Task to carry out →
Type out every line of the data again, exactly.

Data extract →
__________________________________________________

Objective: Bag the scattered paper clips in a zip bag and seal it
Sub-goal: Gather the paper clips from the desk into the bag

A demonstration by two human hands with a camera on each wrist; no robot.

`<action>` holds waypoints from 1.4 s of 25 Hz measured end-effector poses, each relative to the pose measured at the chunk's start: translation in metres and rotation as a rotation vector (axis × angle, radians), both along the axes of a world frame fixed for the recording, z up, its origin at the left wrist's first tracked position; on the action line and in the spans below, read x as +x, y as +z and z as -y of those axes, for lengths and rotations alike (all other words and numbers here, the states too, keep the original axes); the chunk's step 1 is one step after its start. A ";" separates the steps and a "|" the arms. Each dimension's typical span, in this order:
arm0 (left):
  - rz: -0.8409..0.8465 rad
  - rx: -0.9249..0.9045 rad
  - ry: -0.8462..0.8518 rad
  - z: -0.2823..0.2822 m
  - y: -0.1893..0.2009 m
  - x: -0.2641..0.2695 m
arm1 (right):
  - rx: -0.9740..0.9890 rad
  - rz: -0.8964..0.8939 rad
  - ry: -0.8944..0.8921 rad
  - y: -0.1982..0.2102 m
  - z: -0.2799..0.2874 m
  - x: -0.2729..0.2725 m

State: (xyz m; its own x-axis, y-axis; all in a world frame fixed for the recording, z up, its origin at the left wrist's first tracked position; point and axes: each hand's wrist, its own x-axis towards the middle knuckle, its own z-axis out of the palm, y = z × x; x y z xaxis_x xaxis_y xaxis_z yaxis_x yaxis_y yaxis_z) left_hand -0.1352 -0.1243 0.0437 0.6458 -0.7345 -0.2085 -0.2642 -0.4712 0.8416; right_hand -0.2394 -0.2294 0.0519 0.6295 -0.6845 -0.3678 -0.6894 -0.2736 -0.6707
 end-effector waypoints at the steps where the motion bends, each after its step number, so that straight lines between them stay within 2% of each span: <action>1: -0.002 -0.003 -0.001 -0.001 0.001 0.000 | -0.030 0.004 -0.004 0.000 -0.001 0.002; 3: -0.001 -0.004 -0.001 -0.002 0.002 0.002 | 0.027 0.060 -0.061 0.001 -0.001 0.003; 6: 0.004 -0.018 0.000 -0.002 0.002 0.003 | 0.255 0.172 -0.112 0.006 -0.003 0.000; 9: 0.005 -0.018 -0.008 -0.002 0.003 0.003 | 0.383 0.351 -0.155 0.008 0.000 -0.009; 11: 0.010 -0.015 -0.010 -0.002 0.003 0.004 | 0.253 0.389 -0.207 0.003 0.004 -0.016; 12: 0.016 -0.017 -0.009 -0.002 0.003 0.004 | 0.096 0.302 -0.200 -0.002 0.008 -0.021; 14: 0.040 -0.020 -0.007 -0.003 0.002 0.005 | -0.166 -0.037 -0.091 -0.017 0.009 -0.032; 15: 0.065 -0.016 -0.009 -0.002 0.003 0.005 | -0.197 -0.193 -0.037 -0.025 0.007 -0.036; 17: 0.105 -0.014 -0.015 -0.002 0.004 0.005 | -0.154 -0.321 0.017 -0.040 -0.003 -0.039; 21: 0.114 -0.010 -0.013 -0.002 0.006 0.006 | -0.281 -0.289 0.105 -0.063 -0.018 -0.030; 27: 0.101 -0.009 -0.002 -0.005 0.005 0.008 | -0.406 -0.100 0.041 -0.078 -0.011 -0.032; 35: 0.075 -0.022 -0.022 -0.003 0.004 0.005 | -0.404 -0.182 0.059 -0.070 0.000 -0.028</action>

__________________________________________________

Solution →
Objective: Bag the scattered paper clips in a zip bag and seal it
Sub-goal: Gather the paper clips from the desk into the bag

A demonstration by two human hands with a camera on each wrist; no robot.

`<action>` holds waypoints from 1.4 s of 25 Hz measured end-effector poses, each relative to the pose measured at the chunk's start: translation in metres and rotation as a rotation vector (axis × angle, radians), both along the axes of a world frame fixed for the recording, z up, its origin at the left wrist's first tracked position; on the action line and in the spans below, read x as +x, y as +z and z as -y of those axes, for lengths and rotations alike (all other words and numbers here, the states too, keep the original axes); the chunk's step 1 is one step after its start. A ";" separates the steps and a "|" the arms. Each dimension's typical span, in this order:
arm0 (left):
  - rz: -0.8409..0.8465 rad
  - rx: -0.9249..0.9045 rad
  - ry: -0.8462..0.8518 rad
  - z: -0.2823..0.2822 m
  - y: -0.1893..0.2009 m
  - x: -0.2641..0.2695 m
arm1 (right):
  - rx: -0.9740..0.9890 rad
  - rz: -0.8964..0.8939 rad
  - ry: -0.8944..0.8921 rad
  - y: -0.1982..0.2102 m
  - z: -0.2799..0.2874 m
  - x: -0.2729..0.2725 m

State: (xyz m; its own x-axis, y-axis; all in a world frame fixed for the recording, z up, its origin at the left wrist's first tracked position; point and axes: each hand's wrist, its own x-axis towards the middle knuckle, its own z-axis out of the palm, y = z × x; x y z xaxis_x xaxis_y xaxis_z yaxis_x yaxis_y yaxis_z) left_hand -0.1352 -0.1243 0.0437 0.6458 -0.7345 -0.2085 -0.2642 -0.4712 0.8416; right_hand -0.2394 -0.2294 0.0519 0.6295 -0.6845 -0.3678 -0.6894 -0.2736 -0.6707
 end-effector waypoints at the steps where the motion bends, each after its step number, so that straight lines between them stay within 2% of each span: <action>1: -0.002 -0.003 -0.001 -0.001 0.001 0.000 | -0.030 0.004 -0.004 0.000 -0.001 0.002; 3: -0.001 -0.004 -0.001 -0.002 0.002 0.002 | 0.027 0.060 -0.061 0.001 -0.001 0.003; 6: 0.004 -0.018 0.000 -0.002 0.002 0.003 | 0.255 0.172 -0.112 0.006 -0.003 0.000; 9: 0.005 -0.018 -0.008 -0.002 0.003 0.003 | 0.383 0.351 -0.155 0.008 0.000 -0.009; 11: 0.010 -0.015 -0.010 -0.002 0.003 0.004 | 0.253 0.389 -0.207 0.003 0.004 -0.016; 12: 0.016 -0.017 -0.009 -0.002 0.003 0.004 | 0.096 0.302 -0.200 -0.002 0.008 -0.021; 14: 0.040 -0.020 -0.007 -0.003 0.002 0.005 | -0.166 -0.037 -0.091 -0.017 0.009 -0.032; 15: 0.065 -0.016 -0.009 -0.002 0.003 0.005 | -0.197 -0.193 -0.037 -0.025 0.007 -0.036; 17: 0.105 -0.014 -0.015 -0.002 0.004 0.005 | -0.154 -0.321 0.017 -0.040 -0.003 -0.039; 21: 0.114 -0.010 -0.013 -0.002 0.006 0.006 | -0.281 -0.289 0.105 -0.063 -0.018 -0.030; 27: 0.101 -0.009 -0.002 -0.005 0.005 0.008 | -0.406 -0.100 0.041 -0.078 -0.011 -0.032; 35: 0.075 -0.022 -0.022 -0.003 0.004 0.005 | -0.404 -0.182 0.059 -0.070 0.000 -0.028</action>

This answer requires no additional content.